In 2006 the engineers of Lightware invented the EDID Manager as the very first product, helping the users to handle the different predefined video signal resolutions. After this, the company appeared at the ISE exhibition in Brussels, Belgium. A year later, the first hybrid eight-input and eight-output fully digital video-multiplexer matrix supporting HD resolution, the 32x32 DVI and HDMI Matrix Switcher was completed. This device eliminated the need for multiple devices by combining DVI and HDMI connectivity ports on a large crosspoint size.

In 2011 Lightware opened its first two offices outside Hungary, in the United Kingdom and in the United States of America, two years later followed by the ones in Australia, Italy and Singapore, and in 2015 in the Netherlands, India and in the Middle East. The same year the company introduced the Event Manager, a Room Automation tool that simplifies system configuration, while significantly reduces the need for complex programming.

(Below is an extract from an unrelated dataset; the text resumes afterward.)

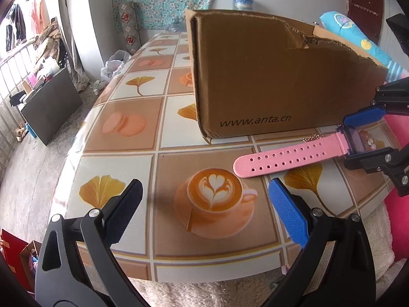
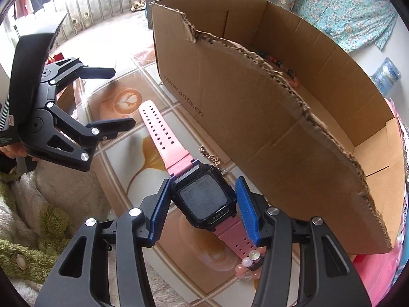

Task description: Organize jewelry

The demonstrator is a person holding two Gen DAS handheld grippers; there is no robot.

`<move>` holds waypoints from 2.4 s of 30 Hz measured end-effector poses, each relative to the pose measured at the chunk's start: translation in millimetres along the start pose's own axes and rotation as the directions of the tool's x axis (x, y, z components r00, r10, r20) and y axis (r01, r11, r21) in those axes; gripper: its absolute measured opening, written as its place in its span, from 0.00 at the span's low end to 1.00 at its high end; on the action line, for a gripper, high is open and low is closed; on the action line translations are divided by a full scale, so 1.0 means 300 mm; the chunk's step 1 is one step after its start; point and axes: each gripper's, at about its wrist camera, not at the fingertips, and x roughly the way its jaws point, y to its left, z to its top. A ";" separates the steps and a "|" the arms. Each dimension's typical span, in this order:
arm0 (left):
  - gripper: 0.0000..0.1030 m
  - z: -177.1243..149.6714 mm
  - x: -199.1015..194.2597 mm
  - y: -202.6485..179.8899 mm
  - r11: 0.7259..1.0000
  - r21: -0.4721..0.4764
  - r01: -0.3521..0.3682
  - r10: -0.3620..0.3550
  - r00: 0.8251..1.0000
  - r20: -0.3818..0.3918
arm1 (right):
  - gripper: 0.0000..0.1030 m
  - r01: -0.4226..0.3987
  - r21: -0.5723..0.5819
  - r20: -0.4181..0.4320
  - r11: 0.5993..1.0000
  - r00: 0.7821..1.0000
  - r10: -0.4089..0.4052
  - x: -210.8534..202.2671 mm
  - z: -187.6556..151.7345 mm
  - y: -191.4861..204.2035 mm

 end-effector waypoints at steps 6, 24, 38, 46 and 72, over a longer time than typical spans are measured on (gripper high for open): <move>0.93 -0.033 -0.103 0.005 0.999 0.046 0.009 -0.015 0.994 0.113 | 0.49 -0.054 0.021 -0.020 0.998 0.998 0.054 0.037 0.006 0.016; 0.60 -0.104 -0.115 -0.236 0.937 0.349 -0.012 -0.041 0.989 0.145 | 0.49 -0.325 0.221 -0.050 0.919 0.938 0.344 0.106 0.026 -0.100; 0.27 -0.073 -0.053 -0.280 0.920 0.389 0.038 -0.081 0.992 0.094 | 0.49 -0.425 0.262 -0.030 0.867 0.894 0.447 0.117 0.004 -0.152; 0.16 -0.026 -0.042 -0.221 0.945 0.270 0.186 -0.194 0.981 0.003 | 0.49 -0.410 0.242 -0.024 0.879 0.904 0.428 0.098 -0.015 -0.162; 0.14 0.067 0.037 -0.085 0.926 -0.058 0.372 -0.377 0.915 -0.147 | 0.49 -0.059 0.153 0.076 0.986 0.996 0.048 -0.076 -0.224 -0.048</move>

In 2017 they introduced the UBEX 10G AV-over-IP System, the world's first solution to deliver the benefits of traditional AV devices such as zero frame latency and pixel-perfect video signals. It was 2020, when Lightware announced the arrival of the Taurus UCX, using USB-C technology to send video, audio, control and Ethernet signals through a single cable for enhanced collaborations.

Activity 
Lightware focuses on audiovisual technology, develops and manufactures high-quality data transmission devices, all of which is solved by 4K video signal transmission without any degradation or delay. The products of the company are used in rental events, such as concerts and shows of Billie Eilish, the Cirque du Soleil or Rod Stewart.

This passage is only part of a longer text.